* **Task statement**: Print every entry below again exactly as written, skipping the pictures.

* **Data supplied**:

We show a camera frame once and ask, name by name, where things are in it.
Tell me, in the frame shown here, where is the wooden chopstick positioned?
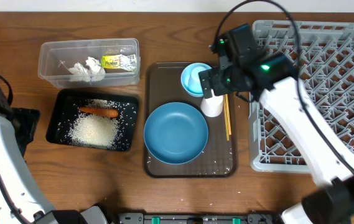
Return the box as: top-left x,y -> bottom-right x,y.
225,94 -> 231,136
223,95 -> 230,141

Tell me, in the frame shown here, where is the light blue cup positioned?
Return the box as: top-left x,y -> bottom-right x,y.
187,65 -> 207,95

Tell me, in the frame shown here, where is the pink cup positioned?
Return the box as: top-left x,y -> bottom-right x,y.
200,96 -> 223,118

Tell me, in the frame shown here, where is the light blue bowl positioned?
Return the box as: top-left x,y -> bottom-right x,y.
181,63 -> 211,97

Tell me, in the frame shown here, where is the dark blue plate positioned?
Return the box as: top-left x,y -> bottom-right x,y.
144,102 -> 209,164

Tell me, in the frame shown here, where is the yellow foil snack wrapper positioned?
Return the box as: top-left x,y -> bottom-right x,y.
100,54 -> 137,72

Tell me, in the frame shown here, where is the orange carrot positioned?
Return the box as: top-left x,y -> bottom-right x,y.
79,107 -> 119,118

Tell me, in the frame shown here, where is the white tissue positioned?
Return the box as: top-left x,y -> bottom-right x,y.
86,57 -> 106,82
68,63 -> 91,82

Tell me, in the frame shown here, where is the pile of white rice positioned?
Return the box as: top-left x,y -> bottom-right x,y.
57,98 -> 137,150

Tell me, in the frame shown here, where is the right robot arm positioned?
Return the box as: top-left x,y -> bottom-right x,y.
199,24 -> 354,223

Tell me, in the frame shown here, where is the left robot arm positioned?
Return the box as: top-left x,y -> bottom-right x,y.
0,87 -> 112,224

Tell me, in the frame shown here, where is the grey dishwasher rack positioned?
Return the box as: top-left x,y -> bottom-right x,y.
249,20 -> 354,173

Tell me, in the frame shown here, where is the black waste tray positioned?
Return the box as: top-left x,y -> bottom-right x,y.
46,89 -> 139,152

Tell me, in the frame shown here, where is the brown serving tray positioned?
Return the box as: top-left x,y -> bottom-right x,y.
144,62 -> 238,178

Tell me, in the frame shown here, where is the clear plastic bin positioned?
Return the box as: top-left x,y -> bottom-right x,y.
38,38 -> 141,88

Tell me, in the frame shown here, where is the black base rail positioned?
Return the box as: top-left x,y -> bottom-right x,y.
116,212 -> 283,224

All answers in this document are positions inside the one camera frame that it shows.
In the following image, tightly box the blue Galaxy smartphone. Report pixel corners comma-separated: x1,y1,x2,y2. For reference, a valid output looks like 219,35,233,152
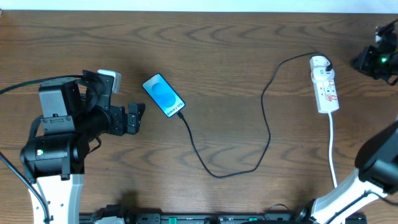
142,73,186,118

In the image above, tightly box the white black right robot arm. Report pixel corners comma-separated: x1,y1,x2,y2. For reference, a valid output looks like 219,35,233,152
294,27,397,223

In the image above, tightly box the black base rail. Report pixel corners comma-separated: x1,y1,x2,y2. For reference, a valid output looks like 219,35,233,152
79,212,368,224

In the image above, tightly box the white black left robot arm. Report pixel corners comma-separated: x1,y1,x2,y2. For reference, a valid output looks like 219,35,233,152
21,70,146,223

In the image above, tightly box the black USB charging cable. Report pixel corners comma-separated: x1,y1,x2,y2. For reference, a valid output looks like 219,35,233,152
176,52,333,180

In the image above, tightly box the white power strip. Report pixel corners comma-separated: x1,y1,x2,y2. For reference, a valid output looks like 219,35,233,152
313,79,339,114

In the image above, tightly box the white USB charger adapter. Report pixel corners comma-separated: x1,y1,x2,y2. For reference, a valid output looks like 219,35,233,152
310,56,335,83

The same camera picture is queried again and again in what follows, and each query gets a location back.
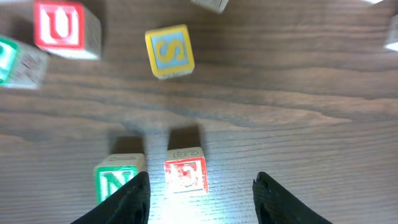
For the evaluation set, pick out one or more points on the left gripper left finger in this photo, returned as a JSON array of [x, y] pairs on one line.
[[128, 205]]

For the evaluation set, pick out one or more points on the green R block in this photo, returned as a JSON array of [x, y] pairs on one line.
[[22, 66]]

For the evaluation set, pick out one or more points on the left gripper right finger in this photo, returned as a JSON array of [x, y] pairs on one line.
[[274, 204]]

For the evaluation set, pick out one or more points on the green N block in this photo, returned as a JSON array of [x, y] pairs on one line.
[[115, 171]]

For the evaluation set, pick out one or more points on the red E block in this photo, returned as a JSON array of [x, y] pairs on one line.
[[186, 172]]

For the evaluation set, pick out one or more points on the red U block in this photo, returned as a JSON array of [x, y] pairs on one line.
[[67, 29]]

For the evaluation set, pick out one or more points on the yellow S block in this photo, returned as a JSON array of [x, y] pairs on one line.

* **Result for this exercise**:
We show a camera frame once and ask, name by name, where things are in it.
Tell me, in the frame shown here, where is the wooden chopstick positioned?
Return the box as: top-left x,y -> bottom-right x,y.
225,94 -> 231,136
223,95 -> 230,141

Tell me, in the frame shown here, where is the light blue cup positioned?
Return the box as: top-left x,y -> bottom-right x,y.
187,65 -> 207,95

Tell me, in the frame shown here, where is the pink cup positioned?
Return the box as: top-left x,y -> bottom-right x,y.
200,96 -> 223,118

Tell me, in the frame shown here, where is the light blue bowl positioned?
Return the box as: top-left x,y -> bottom-right x,y.
181,63 -> 211,97

Tell me, in the frame shown here, where is the dark blue plate positioned?
Return the box as: top-left x,y -> bottom-right x,y.
144,102 -> 209,164

Tell me, in the frame shown here, where is the yellow foil snack wrapper positioned?
Return the box as: top-left x,y -> bottom-right x,y.
100,54 -> 137,72

Tell me, in the frame shown here, where is the orange carrot positioned?
Return the box as: top-left x,y -> bottom-right x,y.
79,107 -> 119,118

Tell me, in the frame shown here, where is the white tissue positioned?
Return the box as: top-left x,y -> bottom-right x,y.
86,57 -> 106,82
68,63 -> 91,82

Tell me, in the frame shown here, where is the pile of white rice positioned?
Return the box as: top-left x,y -> bottom-right x,y.
57,98 -> 137,150

Tell me, in the frame shown here, where is the right robot arm positioned?
Return the box as: top-left x,y -> bottom-right x,y.
199,24 -> 354,223

Tell me, in the frame shown here, where is the left robot arm positioned?
Return the box as: top-left x,y -> bottom-right x,y.
0,87 -> 112,224

Tell me, in the frame shown here, where is the grey dishwasher rack positioned?
Return the box as: top-left x,y -> bottom-right x,y.
249,20 -> 354,173

Tell me, in the frame shown here, where is the black waste tray positioned?
Return the box as: top-left x,y -> bottom-right x,y.
46,89 -> 139,152

Tell me, in the frame shown here, where is the brown serving tray positioned?
Return the box as: top-left x,y -> bottom-right x,y.
144,62 -> 238,178

Tell me, in the frame shown here, where is the clear plastic bin positioned?
Return the box as: top-left x,y -> bottom-right x,y.
38,38 -> 141,88

Tell me, in the frame shown here, where is the black base rail positioned?
Return the box as: top-left x,y -> bottom-right x,y.
116,212 -> 283,224

All answers in this document are positions inside the one camera frame that it shows.
In the following image, tightly box the blue Galaxy smartphone. Report pixel corners comma-separated: x1,y1,x2,y2. For reference, a valid output looks like 219,35,233,152
142,73,186,118

In the image above, tightly box the white black right robot arm. Report pixel corners comma-separated: x1,y1,x2,y2. For reference, a valid output looks like 219,35,233,152
294,27,397,223

In the image above, tightly box the black base rail. Report pixel corners comma-separated: x1,y1,x2,y2. For reference, a valid output looks like 219,35,233,152
79,212,368,224

In the image above, tightly box the white black left robot arm. Report pixel corners comma-separated: x1,y1,x2,y2. For reference, a valid output looks like 219,35,233,152
21,70,146,223

In the image above, tightly box the black USB charging cable. Report pixel corners comma-separated: x1,y1,x2,y2. For reference, a valid output looks like 219,35,233,152
176,52,333,180

In the image above, tightly box the white power strip. Report pixel corners comma-separated: x1,y1,x2,y2. For reference, a valid output looks like 219,35,233,152
313,79,339,114

In the image above, tightly box the white USB charger adapter. Report pixel corners comma-separated: x1,y1,x2,y2. For reference, a valid output looks like 219,35,233,152
310,56,335,83

The same camera picture is queried again and again in what follows, and each query gets a location back.
For the evaluation set, pick out one or more points on the left gripper left finger in this photo, returned as a JSON array of [x, y] pairs on one line.
[[128, 205]]

For the evaluation set, pick out one or more points on the green R block in this photo, returned as a JSON array of [x, y] pairs on one line.
[[22, 66]]

For the evaluation set, pick out one or more points on the left gripper right finger in this photo, returned as a JSON array of [x, y] pairs on one line.
[[274, 204]]

For the evaluation set, pick out one or more points on the green N block in this photo, returned as a JSON array of [x, y] pairs on one line.
[[115, 171]]

For the evaluation set, pick out one or more points on the red E block in this photo, returned as a JSON array of [x, y] pairs on one line.
[[186, 172]]

For the evaluation set, pick out one or more points on the red U block in this photo, returned as a JSON array of [x, y] pairs on one line.
[[67, 29]]

For the evaluation set, pick out one or more points on the yellow S block in this photo, returned as a JSON array of [x, y] pairs on one line.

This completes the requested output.